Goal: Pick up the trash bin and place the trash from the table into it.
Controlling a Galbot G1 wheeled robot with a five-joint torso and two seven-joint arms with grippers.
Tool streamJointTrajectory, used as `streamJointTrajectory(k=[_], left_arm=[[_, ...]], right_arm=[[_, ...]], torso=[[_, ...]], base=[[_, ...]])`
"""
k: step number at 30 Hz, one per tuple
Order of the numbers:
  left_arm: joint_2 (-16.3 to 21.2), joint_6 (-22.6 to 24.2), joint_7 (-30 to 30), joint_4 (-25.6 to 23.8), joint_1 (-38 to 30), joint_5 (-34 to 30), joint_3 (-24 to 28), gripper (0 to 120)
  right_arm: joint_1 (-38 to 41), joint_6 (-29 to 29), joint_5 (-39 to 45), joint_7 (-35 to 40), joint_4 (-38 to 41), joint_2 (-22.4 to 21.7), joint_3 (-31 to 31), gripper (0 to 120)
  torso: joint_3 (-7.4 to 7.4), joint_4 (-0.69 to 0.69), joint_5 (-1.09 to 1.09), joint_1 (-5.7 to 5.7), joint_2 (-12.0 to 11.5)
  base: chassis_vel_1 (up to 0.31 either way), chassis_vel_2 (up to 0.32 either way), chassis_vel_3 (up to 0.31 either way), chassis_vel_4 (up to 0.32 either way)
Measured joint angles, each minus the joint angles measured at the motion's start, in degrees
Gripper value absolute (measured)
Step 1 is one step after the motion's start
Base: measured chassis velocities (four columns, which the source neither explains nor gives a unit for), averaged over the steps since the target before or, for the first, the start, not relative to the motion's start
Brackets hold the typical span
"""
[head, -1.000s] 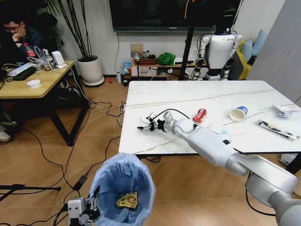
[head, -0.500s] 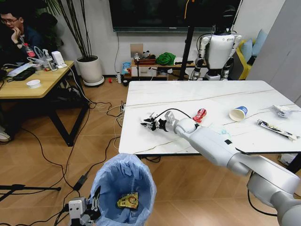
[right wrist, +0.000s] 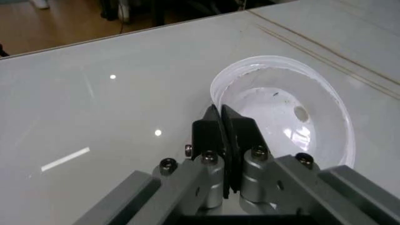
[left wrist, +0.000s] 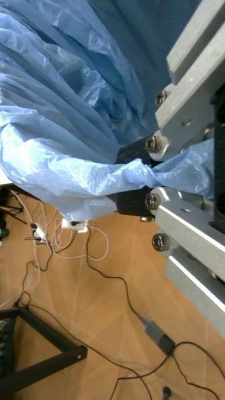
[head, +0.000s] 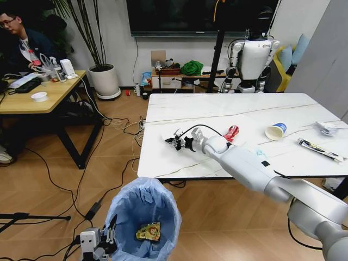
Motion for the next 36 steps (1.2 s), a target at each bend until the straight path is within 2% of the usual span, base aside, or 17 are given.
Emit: streamJointTrajectory(k=[1,2,4,5,6,9,10,12,14,16,17,20,23,24,31,36], left_arm=[[0.11,-0.01,-0.32,0.00,-0.08,-0.42,0.64,0],[0.11,-0.01,-0.32,0.00,-0.08,-0.42,0.64,0],[0.74,0.02,-0.41,0.10,-0.46,-0.59,2.10,0],[0.94,0.03,-0.29,0.35,-0.72,-0.29,2.71,0],[0.94,0.03,-0.29,0.35,-0.72,-0.29,2.71,0],[1.51,0.33,-0.14,1.69,-2.23,0.41,5.45,0],[1.51,0.33,-0.14,1.69,-2.23,0.41,5.45,0],[2.11,0.61,-0.35,2.60,-3.13,0.41,7.19,0],[2.36,0.67,-0.40,2.86,-3.35,0.40,7.67,0],[3.42,0.75,-0.66,4.04,-4.16,0.29,9.45,0],[3.42,0.75,-0.66,4.04,-4.16,0.29,9.45,0],[3.75,0.73,-0.75,4.90,-5.03,0.38,11.95,0],[2.95,0.63,-0.73,5.19,-5.13,0.89,12.58,0],[2.66,0.63,-0.73,5.27,-5.41,1.00,12.67,0],[2.20,0.74,-0.71,5.28,-6.07,0.84,12.39,0],[2.03,0.95,-0.67,5.27,-6.49,0.35,12.05,0]], right_arm=[[-0.70,-0.53,0.11,0.24,3.18,-2.73,1.33,0],[-0.70,-0.53,0.11,0.24,3.18,-2.73,1.33,0],[-3.39,-0.94,0.29,0.71,12.11,-8.28,5.10,0],[-4.81,-0.95,0.40,0.98,15.38,-9.83,6.47,0],[-4.81,-0.95,0.40,0.98,15.38,-9.83,6.47,0],[-12.27,-1.47,3.25,2.75,30.79,-16.85,12.53,0],[-12.27,-1.47,3.25,2.75,30.79,-16.85,12.53,0],[-15.86,-1.52,5.52,3.32,39.16,-22.00,16.10,0],[-16.85,-1.45,6.20,3.40,41.30,-23.71,17.04,0],[-22.21,0.35,8.70,3.37,49.82,-31.86,22.13,0],[-22.21,0.35,8.70,3.37,49.82,-31.86,22.13,0],[-32.90,4.04,9.32,2.80,60.09,-39.55,29.75,0],[-35.53,5.71,9.03,2.27,63.79,-41.19,29.92,0],[-35.84,6.42,8.57,1.84,65.24,-41.51,29.51,0],[-36.28,7.55,6.62,-0.45,68.68,-42.10,27.07,0],[-37.69,12.63,2.01,-8.34,68.27,-43.17,24.39,0]], torso=[[0.00,-0.01,0.00,0.00,0.00],[0.00,-0.01,0.00,0.00,0.00],[0.00,-0.06,-0.01,0.00,0.00],[-0.01,-0.05,-0.02,0.00,0.00],[-0.01,-0.05,-0.02,0.00,0.00],[0.00,-0.03,0.04,0.00,0.00],[0.00,-0.03,0.04,0.00,0.00],[-0.02,-0.02,-0.04,-0.02,0.01],[-0.02,-0.02,-0.03,-0.02,0.01],[-0.02,-0.04,-0.02,-0.02,0.01],[-0.02,-0.04,-0.02,-0.02,0.01],[-0.02,-0.06,0.00,-0.02,0.01],[-0.02,-0.04,-0.02,-0.03,0.01],[-0.02,0.01,0.01,-0.03,0.01],[-0.01,0.00,-0.01,-0.02,0.01],[-0.01,-0.02,-0.02,-0.01,0.01]], base=[[0.000,0.000,0.000,0.000],[0.000,0.000,0.000,0.000],[0.000,0.000,0.000,0.000],[0.000,0.000,0.000,0.000],[0.000,0.000,0.000,0.000],[0.000,0.000,0.000,0.000],[0.000,0.000,0.000,0.000],[0.000,0.000,0.000,0.000],[0.000,0.000,0.000,0.000],[0.000,0.000,0.000,0.000],[0.000,0.000,0.000,0.000],[0.000,0.000,0.000,0.000],[0.000,0.000,0.000,0.000],[0.000,0.000,0.000,0.000],[0.000,0.000,0.000,0.000],[0.000,0.000,0.000,0.000]])
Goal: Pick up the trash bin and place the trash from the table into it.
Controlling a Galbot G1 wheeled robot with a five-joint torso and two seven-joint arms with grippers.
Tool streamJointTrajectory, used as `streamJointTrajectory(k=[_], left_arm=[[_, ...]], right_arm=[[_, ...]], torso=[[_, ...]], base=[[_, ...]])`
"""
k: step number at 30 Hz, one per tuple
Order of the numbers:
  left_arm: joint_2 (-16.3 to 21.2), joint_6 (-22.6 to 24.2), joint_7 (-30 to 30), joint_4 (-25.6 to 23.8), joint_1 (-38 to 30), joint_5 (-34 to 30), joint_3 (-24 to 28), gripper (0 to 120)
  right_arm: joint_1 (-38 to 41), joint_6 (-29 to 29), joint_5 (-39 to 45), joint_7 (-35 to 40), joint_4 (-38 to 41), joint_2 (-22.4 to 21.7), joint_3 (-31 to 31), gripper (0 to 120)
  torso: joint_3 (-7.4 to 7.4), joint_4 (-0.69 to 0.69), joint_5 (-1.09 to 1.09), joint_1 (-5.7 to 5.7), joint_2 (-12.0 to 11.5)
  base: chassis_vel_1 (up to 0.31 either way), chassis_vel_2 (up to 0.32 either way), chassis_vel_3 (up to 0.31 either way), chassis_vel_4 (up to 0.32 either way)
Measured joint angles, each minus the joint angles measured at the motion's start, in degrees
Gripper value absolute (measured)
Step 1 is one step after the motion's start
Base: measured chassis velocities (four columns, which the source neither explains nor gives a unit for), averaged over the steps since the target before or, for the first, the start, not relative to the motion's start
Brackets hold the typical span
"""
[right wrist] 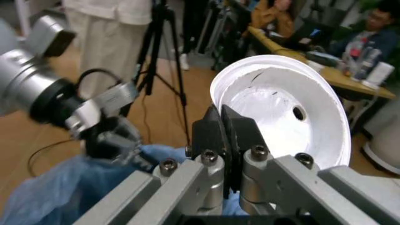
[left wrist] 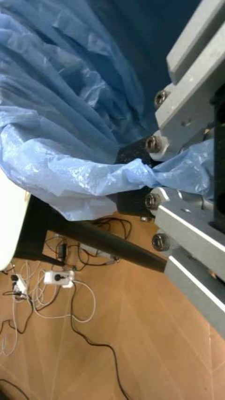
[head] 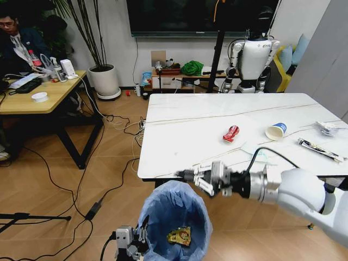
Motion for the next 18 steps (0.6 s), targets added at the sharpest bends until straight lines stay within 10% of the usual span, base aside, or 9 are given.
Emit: streamJointTrajectory(k=[18], left_arm=[[-1.15,0.32,0.16,-0.52,0.01,-0.10,-0.04,0]], right_arm=[[0.27,5.09,-8.78,-8.49,-2.12,0.20,-5.63,0]], torso=[[0.00,0.00,0.01,0.00,0.00]], base=[[0.000,0.000,0.000,0.000]])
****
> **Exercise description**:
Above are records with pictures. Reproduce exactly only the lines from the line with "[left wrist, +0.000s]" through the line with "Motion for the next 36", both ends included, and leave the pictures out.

> **Response to this exercise**:
[left wrist, +0.000s] 
[head, +0.000s] 
Motion for the next 36 steps (1.2 s), a target at each bend until the straight path is within 2% of the usual span, base aside, or 17 are given.

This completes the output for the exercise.